Saturday, May 2, 2009 | 2:08 a.m.
Danny Gans came to Las Vegas thinking it would be just another stop in his career as an entertainer, a field he chose after a foot injury wrecked his prospects of becoming a professional baseball player.
He had always wowed his family and schoolmates with his impressions, his jokes, his singing. So he began pounding out a living doing one-night shows all over the country.
Then he got his own show — for two months — on Broadway. Then came a three-month gig at the Stratosphere, which turned into nine months. He was on his way to headliner status. His name lit up the Rio before he moved to The Mirage at the invitation of its builder — Steve Wynn. He sold out his show there year after year.

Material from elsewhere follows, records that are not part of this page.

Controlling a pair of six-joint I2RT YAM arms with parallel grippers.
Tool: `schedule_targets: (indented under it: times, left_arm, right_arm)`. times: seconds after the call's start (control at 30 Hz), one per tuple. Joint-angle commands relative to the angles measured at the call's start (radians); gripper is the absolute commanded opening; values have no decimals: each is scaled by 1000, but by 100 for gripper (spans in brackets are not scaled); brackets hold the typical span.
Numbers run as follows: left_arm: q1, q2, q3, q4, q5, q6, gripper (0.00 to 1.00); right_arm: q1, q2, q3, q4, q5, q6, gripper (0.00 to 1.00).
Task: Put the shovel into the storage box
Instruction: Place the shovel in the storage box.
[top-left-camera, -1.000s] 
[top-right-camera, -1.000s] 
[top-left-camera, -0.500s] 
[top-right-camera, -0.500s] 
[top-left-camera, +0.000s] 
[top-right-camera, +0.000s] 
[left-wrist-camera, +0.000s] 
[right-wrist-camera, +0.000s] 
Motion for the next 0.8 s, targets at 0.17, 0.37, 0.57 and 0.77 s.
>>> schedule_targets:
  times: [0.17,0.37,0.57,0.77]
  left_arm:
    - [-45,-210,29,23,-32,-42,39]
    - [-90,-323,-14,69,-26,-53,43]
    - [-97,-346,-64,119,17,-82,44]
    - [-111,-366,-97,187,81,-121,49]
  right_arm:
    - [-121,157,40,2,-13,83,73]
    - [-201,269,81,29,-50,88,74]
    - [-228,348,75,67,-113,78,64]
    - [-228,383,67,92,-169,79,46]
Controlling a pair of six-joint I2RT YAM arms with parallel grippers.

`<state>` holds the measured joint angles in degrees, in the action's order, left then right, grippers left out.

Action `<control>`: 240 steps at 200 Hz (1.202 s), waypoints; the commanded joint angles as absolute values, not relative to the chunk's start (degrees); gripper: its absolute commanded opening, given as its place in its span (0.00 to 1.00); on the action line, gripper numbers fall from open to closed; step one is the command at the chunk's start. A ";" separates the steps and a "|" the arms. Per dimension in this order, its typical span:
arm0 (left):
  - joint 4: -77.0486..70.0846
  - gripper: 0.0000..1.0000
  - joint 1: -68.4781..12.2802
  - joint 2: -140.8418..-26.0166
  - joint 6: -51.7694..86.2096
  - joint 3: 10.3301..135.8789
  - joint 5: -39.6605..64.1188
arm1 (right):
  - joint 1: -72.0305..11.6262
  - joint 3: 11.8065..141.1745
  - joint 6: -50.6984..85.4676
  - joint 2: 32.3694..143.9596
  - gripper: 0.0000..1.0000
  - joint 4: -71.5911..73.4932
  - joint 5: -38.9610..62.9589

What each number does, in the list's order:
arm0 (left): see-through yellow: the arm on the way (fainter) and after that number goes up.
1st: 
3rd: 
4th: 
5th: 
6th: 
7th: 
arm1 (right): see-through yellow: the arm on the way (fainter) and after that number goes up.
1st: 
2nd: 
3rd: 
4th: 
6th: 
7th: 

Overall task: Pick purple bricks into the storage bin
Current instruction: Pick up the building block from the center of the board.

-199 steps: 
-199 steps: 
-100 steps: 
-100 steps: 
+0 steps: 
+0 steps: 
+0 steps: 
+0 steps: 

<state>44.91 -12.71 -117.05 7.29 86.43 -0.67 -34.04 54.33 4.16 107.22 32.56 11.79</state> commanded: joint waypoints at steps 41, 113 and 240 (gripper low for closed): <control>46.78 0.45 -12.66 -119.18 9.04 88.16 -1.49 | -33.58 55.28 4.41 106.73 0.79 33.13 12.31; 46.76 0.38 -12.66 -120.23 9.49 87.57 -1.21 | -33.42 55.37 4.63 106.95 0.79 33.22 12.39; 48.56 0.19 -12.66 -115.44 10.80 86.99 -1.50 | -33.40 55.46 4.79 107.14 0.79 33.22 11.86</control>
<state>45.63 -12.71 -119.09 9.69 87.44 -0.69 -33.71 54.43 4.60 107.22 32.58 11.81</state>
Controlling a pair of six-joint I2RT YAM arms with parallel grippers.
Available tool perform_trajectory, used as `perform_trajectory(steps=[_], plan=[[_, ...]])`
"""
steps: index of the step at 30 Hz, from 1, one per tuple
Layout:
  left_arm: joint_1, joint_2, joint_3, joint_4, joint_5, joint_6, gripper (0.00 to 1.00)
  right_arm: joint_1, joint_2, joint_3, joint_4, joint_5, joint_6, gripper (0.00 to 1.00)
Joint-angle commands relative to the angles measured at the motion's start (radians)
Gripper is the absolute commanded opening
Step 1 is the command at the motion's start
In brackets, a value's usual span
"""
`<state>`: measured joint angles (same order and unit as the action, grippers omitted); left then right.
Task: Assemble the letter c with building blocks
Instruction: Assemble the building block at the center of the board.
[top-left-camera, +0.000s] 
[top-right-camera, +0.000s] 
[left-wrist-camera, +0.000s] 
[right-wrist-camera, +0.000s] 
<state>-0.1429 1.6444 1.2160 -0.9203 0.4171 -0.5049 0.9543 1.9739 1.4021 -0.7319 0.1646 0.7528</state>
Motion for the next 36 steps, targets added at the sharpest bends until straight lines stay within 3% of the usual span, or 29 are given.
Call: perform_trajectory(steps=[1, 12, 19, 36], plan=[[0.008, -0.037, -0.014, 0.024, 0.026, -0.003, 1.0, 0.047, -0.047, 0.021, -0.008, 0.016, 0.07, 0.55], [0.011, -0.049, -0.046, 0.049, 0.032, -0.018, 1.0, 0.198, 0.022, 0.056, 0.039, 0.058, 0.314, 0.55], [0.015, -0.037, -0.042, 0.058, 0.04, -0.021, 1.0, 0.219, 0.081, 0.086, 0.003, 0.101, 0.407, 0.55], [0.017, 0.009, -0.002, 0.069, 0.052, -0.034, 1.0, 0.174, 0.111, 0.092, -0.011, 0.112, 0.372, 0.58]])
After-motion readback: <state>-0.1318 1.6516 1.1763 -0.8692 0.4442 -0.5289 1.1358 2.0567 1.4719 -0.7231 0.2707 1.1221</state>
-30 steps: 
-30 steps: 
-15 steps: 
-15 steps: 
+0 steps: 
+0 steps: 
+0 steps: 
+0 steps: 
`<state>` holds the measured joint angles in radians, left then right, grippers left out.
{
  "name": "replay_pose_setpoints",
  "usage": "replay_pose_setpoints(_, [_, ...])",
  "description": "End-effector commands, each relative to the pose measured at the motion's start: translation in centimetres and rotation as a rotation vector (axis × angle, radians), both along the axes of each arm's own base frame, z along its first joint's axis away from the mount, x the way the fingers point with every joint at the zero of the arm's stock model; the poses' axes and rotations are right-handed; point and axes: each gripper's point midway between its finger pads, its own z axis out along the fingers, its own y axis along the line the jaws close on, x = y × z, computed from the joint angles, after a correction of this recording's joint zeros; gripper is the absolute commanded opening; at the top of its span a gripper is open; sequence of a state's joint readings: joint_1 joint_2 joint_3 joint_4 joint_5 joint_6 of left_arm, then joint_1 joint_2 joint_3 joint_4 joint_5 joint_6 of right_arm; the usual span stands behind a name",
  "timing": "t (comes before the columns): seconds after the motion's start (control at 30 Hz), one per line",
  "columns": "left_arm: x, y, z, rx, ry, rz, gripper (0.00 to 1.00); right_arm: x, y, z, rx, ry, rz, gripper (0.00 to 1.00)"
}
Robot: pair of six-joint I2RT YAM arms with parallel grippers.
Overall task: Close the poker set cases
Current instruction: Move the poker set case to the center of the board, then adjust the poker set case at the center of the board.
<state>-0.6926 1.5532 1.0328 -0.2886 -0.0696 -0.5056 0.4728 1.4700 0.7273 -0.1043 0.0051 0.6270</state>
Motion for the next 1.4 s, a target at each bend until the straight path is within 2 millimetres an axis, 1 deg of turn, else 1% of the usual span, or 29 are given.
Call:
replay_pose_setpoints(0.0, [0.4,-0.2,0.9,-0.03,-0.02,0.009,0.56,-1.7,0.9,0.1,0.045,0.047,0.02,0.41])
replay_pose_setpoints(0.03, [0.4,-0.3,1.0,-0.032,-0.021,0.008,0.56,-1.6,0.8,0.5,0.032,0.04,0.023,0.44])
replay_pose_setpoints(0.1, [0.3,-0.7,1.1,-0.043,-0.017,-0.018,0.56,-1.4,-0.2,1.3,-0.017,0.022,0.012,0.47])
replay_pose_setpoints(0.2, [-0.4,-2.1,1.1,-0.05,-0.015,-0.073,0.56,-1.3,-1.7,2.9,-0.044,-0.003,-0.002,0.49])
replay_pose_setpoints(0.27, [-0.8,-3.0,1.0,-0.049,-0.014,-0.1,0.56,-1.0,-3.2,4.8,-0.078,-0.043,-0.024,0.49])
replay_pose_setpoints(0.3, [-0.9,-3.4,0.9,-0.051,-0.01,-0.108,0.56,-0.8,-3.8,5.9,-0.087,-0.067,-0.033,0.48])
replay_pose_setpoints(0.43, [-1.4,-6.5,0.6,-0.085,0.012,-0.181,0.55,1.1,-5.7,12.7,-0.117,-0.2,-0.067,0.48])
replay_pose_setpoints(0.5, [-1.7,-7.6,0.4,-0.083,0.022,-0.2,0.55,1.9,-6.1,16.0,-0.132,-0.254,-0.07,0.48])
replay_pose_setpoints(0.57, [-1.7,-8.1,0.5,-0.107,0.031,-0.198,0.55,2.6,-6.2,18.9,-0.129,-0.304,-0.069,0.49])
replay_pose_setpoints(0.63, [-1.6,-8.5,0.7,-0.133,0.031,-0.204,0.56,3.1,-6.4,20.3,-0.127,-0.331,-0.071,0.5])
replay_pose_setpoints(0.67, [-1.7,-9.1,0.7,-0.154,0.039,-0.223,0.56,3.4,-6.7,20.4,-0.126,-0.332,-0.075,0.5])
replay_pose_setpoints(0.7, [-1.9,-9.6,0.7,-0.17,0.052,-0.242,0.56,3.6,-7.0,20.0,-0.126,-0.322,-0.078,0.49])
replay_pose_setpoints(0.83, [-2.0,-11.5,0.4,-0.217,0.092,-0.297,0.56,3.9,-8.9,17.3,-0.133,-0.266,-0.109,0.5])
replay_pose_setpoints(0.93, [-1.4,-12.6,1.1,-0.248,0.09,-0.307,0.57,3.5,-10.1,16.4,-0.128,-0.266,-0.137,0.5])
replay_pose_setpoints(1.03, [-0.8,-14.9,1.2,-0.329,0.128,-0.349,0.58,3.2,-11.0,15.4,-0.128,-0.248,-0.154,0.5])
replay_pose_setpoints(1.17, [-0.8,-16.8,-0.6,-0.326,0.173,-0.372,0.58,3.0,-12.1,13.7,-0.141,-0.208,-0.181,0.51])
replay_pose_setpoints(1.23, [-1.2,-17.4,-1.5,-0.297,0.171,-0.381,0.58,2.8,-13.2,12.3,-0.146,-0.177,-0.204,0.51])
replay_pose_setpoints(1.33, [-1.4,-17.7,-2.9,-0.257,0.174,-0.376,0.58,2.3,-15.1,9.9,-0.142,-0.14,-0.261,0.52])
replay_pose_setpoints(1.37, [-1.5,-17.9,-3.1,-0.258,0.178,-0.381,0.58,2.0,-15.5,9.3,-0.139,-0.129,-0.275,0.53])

Appearing on the Larry King Show in March, he described how he landed his next, and open-ended, booking — at the 1,500-seat theater in Wynn’s new hotel. “He (Wynn) said, ‘You want to come over, across the street? I’m building a new place called Encore.’ ”
Gans said in February that moving to Encore was “the ultimate big deal” and “the golden ticket.” It was that way, too, for his fans and for all of Las Vegas, as Gans was also a prolific performer when it came to raising money for the valley’s children and other equally worthy causes.
Stunningly, tragically, the news came Friday that Gans had died early that morning at his home, which he considered the center of his life. “I’m a family guy,” Gans told King. “I like to be home.” Gans is survived by his wife of 28 years, Julie, and his three children, Amy, Andrew and Emily.
After hearing the news, Wynn expressed this sentiment, shared throughout Las Vegas and by Gans’ fans throughout the country: “One of the most unique human beings and entertainers in the world has been taken from us in an unexpected moment. A profoundly tragic event that leaves us all sad and speechless.”